Limit points of the composite sequence $x_n = \frac{n}{n+1} + \sin \frac{n\pi}{2}$?

Question

Consider the sequence $$ (x_n)_{n \in \mathbb{N}} = \frac{n}{n+1} + \sin \frac{n\pi}{2} $$ and calculate its limit points, as well as the $\lim \sup_{n \to \infty} x_n$ and $\lim \inf_{n \to \infty} x_n$.

My first approach here would be to look at the limits of the elements of $x_n$.

For $y_n := \frac{n}{n+1}$, the limit is obviously $\lim_{n \to \infty} y_n = 1$. $z_n := \sin \frac{n\pi}{2}$ desn't have a definitive limit, but rather the limit points $-1,0,1$ as per the definition that infinitely many elements of the sequene are arbitrarily close to one of these values (rather obvious as well).

But: can I say that because the "subsequences" of $x_n$ have these properties, the limit points of $x_n$ are $0,1,2$? Without further manipulation of $x_n$ as a whole (not just for this sequence, but in general for the addition/subtraction of sequences)?

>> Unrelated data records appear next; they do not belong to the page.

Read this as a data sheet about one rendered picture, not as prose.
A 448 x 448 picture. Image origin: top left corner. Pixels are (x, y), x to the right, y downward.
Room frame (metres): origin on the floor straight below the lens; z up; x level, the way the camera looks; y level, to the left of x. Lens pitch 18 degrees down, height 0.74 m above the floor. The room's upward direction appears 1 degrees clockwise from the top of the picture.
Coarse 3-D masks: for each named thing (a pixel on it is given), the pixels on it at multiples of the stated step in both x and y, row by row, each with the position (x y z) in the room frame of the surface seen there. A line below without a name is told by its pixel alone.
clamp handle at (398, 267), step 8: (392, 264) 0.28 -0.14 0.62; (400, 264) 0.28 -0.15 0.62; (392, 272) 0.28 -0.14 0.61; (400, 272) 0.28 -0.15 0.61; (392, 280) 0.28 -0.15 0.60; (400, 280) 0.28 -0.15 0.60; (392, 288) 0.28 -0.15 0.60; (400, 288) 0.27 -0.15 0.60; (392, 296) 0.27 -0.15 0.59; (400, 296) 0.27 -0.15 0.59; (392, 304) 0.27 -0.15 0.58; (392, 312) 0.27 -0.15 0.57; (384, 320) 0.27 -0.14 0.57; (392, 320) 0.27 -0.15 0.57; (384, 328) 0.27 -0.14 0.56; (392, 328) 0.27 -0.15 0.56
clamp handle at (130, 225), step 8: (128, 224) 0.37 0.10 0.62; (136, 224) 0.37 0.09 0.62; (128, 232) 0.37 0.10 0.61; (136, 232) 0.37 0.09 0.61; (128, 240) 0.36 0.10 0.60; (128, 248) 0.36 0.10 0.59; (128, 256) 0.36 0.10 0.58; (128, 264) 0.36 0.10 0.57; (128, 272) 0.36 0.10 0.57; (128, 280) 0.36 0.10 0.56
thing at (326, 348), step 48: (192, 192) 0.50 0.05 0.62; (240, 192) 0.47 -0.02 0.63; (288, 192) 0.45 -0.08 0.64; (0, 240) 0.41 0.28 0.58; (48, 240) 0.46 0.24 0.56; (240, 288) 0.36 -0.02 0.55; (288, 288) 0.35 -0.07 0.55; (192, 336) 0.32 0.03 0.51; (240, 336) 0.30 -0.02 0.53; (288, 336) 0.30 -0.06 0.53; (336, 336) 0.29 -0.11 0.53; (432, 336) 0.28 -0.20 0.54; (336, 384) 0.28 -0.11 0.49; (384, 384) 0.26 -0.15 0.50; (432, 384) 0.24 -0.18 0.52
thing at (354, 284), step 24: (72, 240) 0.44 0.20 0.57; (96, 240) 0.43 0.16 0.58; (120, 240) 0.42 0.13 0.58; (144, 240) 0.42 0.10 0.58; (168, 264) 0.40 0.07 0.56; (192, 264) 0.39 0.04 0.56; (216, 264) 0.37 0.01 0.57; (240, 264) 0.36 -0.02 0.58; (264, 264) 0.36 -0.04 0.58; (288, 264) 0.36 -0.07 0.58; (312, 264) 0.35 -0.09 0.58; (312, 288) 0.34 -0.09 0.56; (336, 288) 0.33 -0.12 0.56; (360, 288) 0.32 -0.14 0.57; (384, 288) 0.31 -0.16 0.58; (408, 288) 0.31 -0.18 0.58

This is Calculus 1, so the concepts are still rather basic.

As for the $\lim\sup$ and $\lim\inf$, my intuition would be $\lim\sup_{n \to \infty} x_n = 2$ and $\lim\inf_{n \to \infty} x_n = 0$, based on similar approaches as for the limit points.

Any help would be much appreciated :)

Answer 1

We have $$\lim_{n\to+\infty}x_{2n}=\lim_{n\to+\infty}(\frac{2n}{2n+1}+\sin(n\pi))=1,$$

$$\lim_{n\to+\infty}x_{4n+1}=1+\sin(\frac{\pi}{2})=2$$

and

$$\lim_{n\to+\infty}x_{4n+3}=1+\sin(\frac{3\pi}{2})=0$$

thus the limit points are: $$\liminf=0,1,2=\limsup$$